__THE TASK__
Set down, word for word, only the lines from the start of the records through the line bearing "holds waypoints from"; include no pictures.
====== SOURCE MATERIAL ======
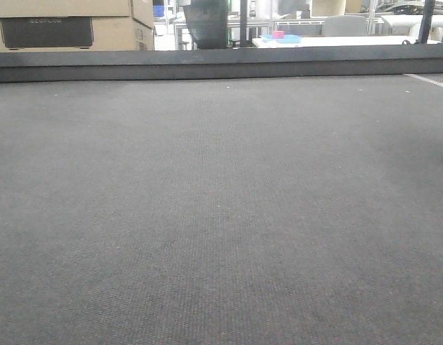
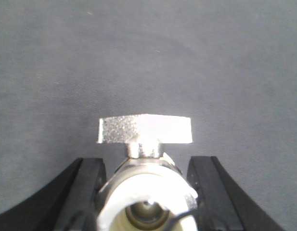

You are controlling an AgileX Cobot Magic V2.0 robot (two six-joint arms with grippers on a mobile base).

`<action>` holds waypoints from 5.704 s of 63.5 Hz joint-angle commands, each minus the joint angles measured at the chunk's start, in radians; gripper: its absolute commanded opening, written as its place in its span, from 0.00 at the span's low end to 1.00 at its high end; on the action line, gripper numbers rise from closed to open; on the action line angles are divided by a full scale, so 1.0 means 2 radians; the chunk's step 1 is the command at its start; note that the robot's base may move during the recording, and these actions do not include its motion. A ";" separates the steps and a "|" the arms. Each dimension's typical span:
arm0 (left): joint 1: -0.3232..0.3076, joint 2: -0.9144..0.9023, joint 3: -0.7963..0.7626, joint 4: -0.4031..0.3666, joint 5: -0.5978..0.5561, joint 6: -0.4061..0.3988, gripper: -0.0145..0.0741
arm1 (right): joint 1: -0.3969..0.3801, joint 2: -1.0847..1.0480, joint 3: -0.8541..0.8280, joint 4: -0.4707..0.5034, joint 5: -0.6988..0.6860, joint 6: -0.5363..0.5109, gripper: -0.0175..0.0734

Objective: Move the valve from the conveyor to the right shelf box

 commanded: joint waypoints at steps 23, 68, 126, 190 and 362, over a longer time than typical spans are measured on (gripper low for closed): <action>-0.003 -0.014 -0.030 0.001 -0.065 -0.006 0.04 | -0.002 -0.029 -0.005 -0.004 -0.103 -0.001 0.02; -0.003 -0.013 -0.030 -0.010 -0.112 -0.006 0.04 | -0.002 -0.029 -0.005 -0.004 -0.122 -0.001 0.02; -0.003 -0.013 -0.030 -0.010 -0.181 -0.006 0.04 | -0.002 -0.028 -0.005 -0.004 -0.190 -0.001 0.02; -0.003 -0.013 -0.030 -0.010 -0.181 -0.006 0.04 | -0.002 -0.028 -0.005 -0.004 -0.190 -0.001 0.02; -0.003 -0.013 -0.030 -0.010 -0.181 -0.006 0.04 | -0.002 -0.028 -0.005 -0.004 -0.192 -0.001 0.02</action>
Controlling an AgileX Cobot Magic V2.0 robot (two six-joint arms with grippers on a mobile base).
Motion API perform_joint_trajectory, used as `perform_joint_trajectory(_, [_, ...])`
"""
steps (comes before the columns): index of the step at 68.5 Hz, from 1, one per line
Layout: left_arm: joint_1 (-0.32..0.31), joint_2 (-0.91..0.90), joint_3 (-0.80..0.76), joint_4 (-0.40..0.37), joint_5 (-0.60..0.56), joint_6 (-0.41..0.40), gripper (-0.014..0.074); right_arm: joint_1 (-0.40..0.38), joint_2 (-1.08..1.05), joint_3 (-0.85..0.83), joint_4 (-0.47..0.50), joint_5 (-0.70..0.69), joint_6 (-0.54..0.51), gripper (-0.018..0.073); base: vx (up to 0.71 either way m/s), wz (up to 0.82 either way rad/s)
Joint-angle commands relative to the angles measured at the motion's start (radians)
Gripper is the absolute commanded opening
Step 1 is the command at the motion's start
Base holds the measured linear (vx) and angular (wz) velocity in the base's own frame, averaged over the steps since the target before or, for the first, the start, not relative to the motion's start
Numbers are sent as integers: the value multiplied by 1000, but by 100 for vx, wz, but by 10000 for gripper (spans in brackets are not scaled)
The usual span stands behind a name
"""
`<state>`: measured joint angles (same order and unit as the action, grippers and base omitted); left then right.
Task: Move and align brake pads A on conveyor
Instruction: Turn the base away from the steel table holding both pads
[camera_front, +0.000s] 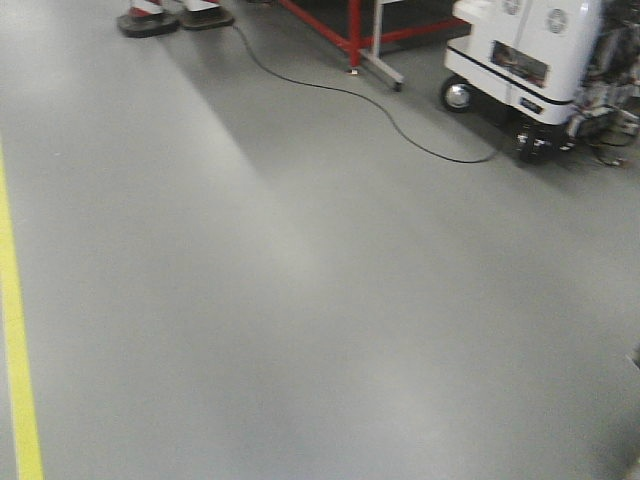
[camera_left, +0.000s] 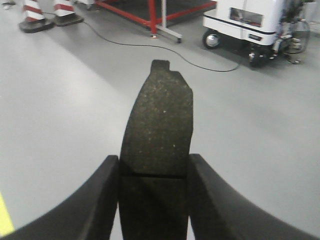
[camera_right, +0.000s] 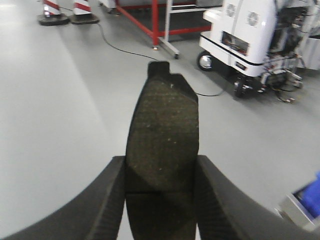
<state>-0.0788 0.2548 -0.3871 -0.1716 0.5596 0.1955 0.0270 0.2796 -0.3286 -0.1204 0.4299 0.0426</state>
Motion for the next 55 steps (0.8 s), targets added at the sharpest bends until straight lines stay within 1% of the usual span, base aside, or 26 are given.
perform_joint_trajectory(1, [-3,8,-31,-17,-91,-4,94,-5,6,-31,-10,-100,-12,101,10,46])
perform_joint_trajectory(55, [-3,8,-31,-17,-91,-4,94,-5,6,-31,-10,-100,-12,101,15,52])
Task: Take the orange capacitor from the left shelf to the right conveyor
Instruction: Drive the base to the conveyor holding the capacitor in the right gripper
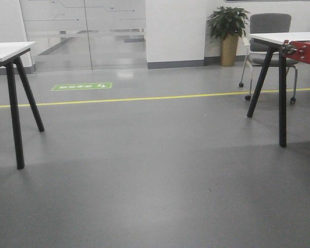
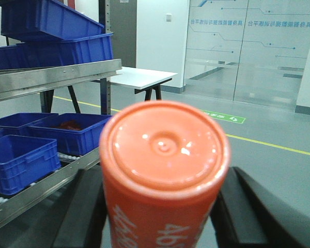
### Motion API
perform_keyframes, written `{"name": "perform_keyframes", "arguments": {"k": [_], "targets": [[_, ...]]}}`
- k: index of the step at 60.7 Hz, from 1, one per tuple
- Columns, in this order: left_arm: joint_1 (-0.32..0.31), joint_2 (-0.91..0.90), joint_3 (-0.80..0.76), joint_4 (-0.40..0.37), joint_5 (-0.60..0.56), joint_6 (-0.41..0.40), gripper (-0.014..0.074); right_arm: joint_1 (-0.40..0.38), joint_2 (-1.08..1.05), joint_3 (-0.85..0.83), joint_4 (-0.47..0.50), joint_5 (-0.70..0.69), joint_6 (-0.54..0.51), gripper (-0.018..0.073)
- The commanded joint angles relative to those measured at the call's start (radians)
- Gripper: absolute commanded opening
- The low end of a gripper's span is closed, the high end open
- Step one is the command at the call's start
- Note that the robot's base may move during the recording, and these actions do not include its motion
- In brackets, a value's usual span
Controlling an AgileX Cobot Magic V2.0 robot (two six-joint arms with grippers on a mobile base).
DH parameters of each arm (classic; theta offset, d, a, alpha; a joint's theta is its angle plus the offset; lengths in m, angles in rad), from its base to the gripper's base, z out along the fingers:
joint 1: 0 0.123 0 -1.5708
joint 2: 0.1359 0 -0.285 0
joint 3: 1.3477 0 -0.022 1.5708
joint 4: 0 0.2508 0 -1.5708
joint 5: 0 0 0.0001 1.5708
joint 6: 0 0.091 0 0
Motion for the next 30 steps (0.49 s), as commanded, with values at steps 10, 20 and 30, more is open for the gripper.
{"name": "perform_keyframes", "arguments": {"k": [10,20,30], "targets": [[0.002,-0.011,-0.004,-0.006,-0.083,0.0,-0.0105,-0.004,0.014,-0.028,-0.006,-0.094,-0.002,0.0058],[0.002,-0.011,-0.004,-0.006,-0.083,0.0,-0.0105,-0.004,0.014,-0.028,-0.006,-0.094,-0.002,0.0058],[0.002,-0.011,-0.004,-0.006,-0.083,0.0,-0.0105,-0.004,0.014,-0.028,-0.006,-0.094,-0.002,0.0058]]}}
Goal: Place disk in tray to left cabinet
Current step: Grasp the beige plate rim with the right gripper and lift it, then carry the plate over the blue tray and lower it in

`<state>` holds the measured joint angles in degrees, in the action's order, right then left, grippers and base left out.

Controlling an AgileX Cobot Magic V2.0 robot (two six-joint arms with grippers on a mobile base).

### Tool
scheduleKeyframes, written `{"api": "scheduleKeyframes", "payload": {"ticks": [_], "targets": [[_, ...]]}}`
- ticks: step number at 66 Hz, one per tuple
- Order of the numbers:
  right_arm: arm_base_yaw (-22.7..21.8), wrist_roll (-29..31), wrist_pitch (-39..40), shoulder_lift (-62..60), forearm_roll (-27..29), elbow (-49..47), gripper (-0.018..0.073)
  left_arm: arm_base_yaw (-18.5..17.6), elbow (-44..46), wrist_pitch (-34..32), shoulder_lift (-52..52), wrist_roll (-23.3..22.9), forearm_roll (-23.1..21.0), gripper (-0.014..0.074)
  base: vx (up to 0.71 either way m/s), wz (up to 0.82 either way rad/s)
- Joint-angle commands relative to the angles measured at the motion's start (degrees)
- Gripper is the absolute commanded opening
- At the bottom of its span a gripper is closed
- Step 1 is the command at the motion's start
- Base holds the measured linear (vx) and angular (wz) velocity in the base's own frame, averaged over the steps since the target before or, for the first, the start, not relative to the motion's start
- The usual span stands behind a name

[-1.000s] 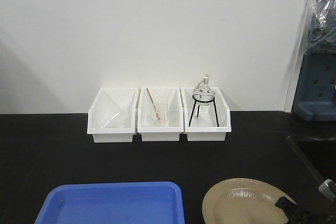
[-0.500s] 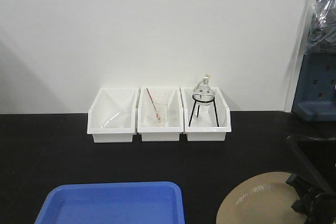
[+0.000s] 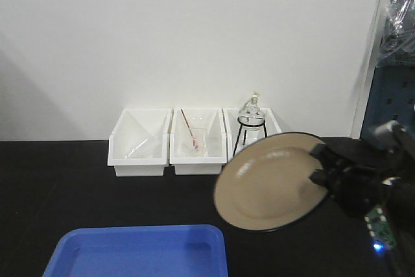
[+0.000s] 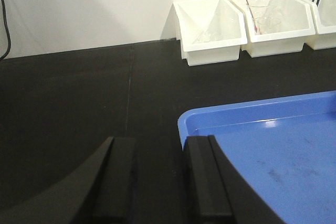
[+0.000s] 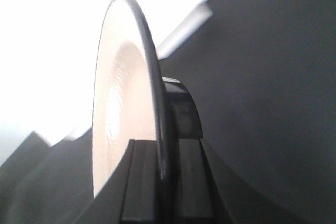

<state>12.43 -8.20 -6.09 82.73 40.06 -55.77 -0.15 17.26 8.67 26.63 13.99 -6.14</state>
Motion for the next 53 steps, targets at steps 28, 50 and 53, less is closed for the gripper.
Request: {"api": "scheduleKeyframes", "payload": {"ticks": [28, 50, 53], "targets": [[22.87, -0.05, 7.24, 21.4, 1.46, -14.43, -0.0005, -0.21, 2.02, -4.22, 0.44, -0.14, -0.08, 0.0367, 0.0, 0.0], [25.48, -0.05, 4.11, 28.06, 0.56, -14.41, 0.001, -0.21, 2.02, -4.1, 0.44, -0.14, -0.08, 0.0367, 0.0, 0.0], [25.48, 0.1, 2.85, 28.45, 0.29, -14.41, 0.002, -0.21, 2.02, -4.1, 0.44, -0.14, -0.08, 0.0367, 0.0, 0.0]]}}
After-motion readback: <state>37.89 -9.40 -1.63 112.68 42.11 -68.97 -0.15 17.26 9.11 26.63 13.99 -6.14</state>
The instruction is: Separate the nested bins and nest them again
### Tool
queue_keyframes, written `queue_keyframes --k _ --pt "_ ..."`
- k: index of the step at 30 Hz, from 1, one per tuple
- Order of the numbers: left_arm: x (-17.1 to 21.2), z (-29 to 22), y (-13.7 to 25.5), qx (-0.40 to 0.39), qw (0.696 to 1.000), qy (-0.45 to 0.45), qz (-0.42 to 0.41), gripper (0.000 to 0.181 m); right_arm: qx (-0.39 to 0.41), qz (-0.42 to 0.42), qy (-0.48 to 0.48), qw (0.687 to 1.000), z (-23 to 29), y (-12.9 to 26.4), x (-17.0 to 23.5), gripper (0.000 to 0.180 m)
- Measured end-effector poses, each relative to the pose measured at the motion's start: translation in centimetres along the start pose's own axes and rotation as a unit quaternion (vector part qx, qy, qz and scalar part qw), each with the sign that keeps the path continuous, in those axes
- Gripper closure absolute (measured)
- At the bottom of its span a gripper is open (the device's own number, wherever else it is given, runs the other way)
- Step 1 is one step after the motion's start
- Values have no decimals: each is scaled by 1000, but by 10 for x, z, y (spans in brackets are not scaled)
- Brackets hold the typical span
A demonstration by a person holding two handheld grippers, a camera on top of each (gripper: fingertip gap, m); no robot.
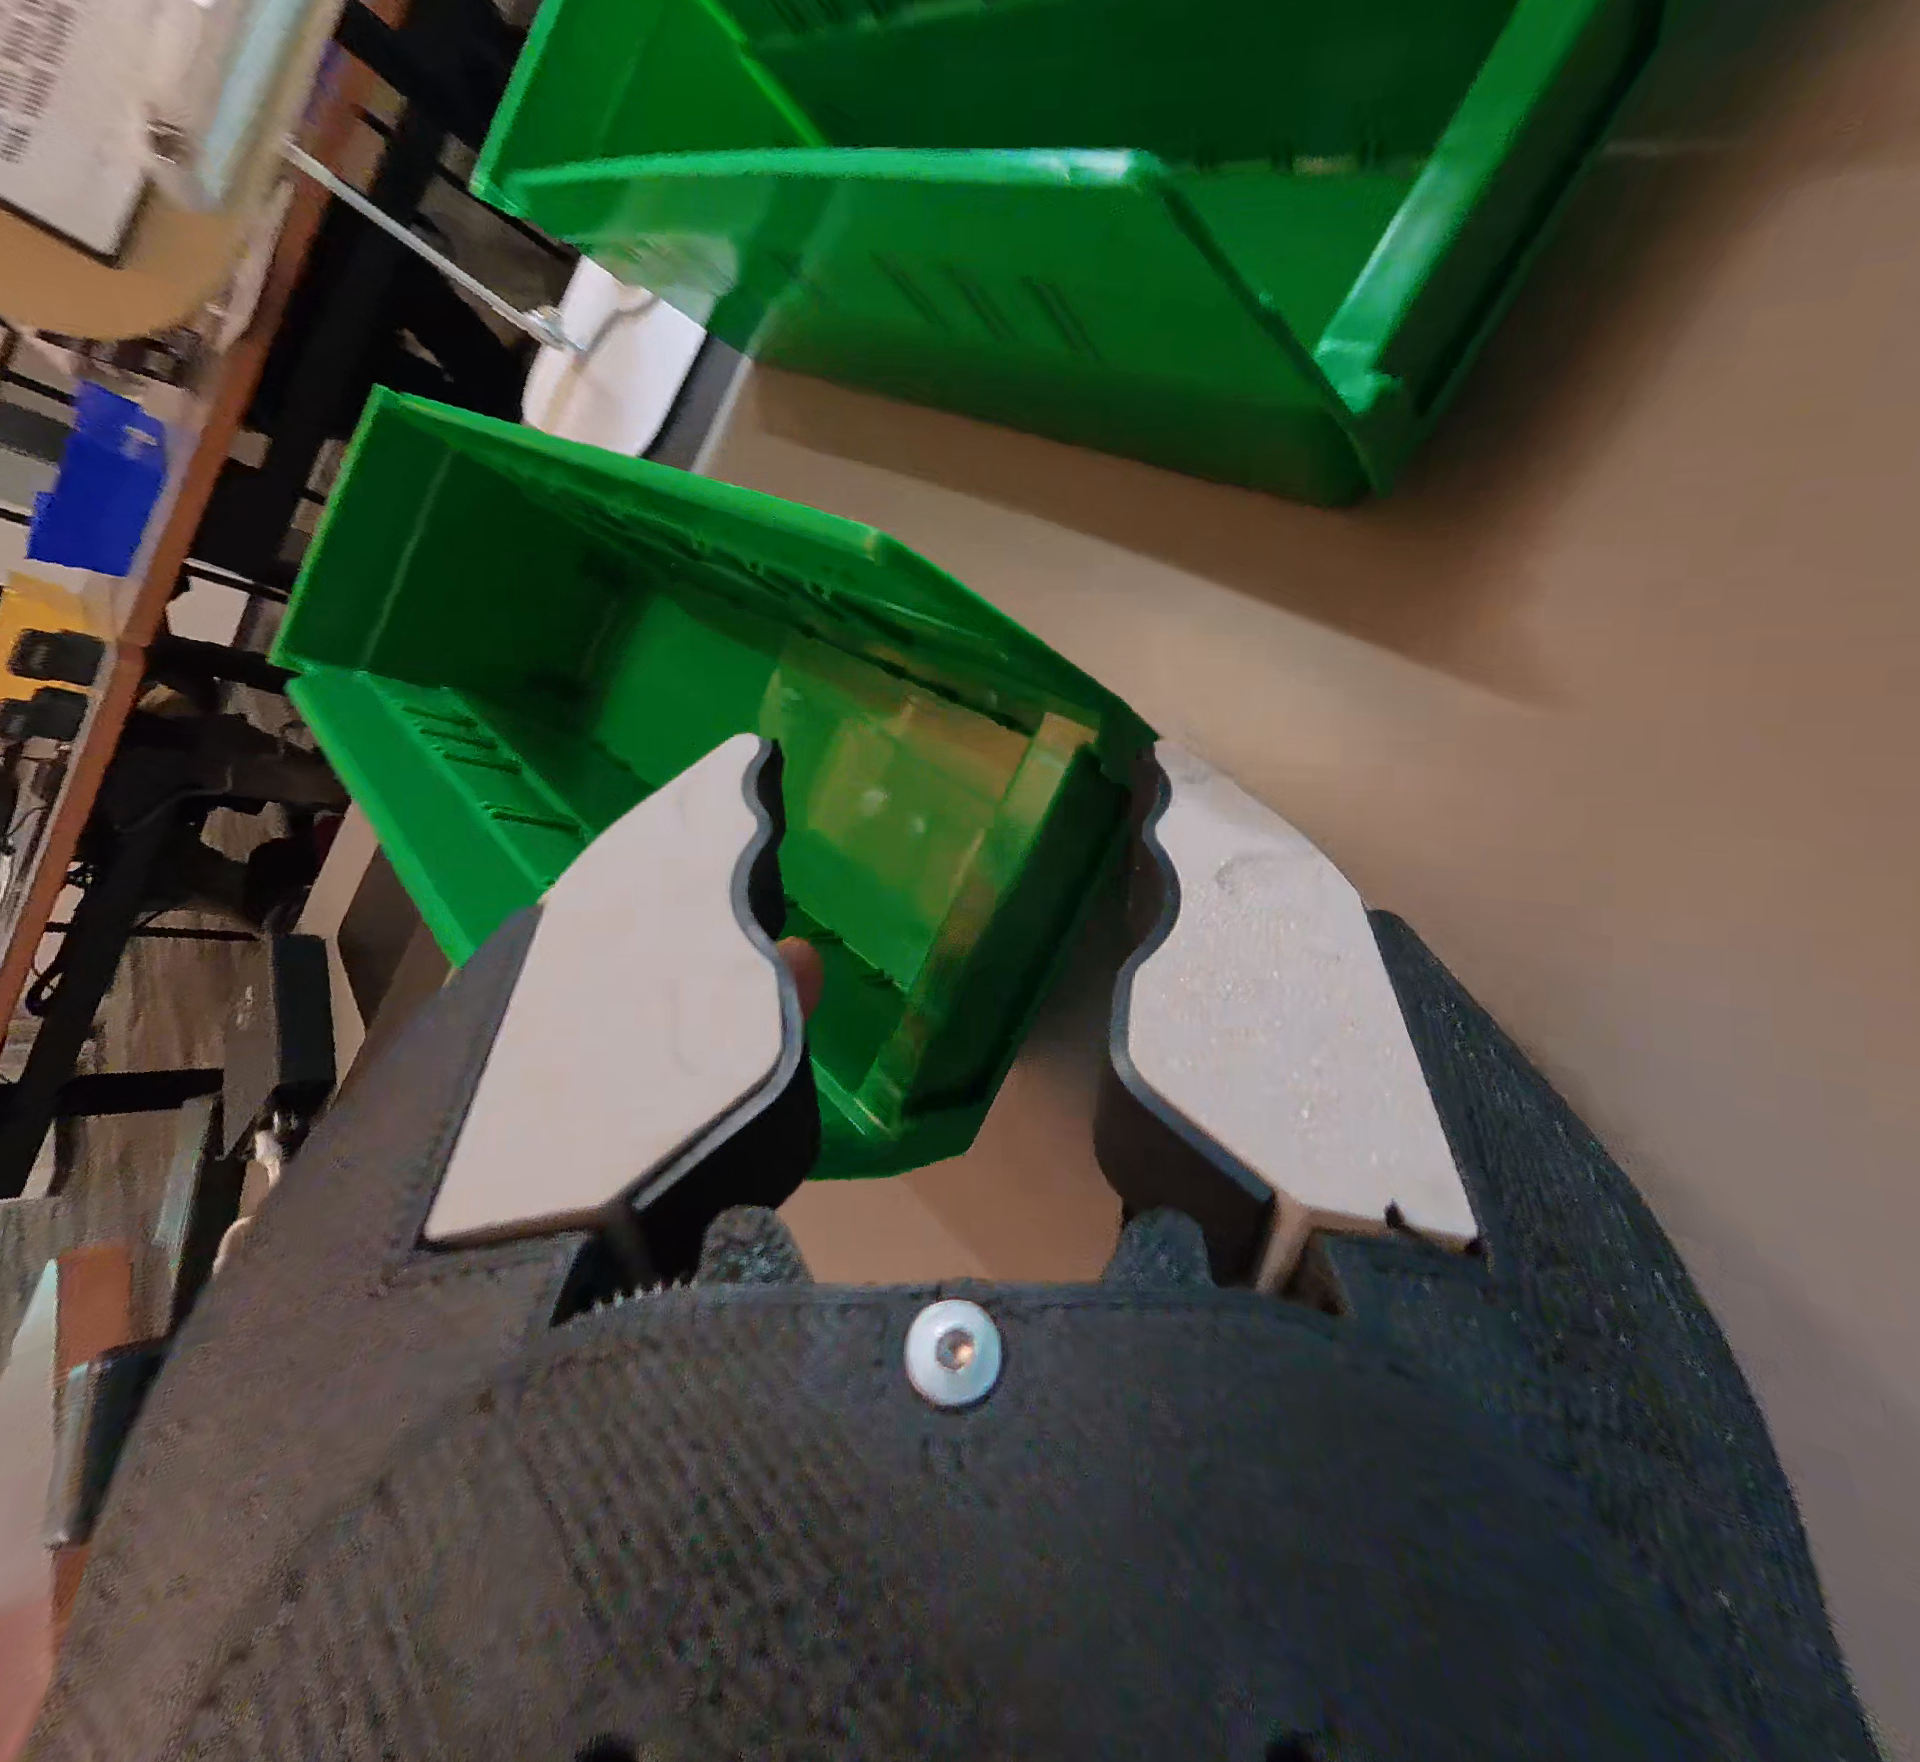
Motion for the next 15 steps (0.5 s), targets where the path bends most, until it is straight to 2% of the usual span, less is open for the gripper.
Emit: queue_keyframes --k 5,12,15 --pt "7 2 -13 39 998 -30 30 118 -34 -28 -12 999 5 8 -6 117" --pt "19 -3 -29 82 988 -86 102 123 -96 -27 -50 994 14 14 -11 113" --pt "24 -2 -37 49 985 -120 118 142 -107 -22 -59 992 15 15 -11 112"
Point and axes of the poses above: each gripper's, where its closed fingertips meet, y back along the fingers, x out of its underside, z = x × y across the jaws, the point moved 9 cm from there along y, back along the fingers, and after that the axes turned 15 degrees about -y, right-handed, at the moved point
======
__EXERCISE SOLUTION__
You are controlling an AgileX Cobot Magic V2.0 robot (two six-joint arms with grippers on a mobile base).

`<action>` holds waypoints from 5.704 s of 63.5 Hz joint-angle commands, each minus the joint angles measured at the chunk's start, in radians; gripper: its absolute commanded opening, written as its place in its span, from 0.00 at the span's low end to 1.00 at its high end; on the action line, gripper numbers rise from closed to open; on the action line angles are divided by a full scale, so 1.0 means 2 radians; the chunk's step 1 is the command at its start; note that the robot's base may move during the recording, and these actions do not include its motion. A ";" separates the steps and a "|" the arms. Each dimension's typical span:

The answer given above is complete.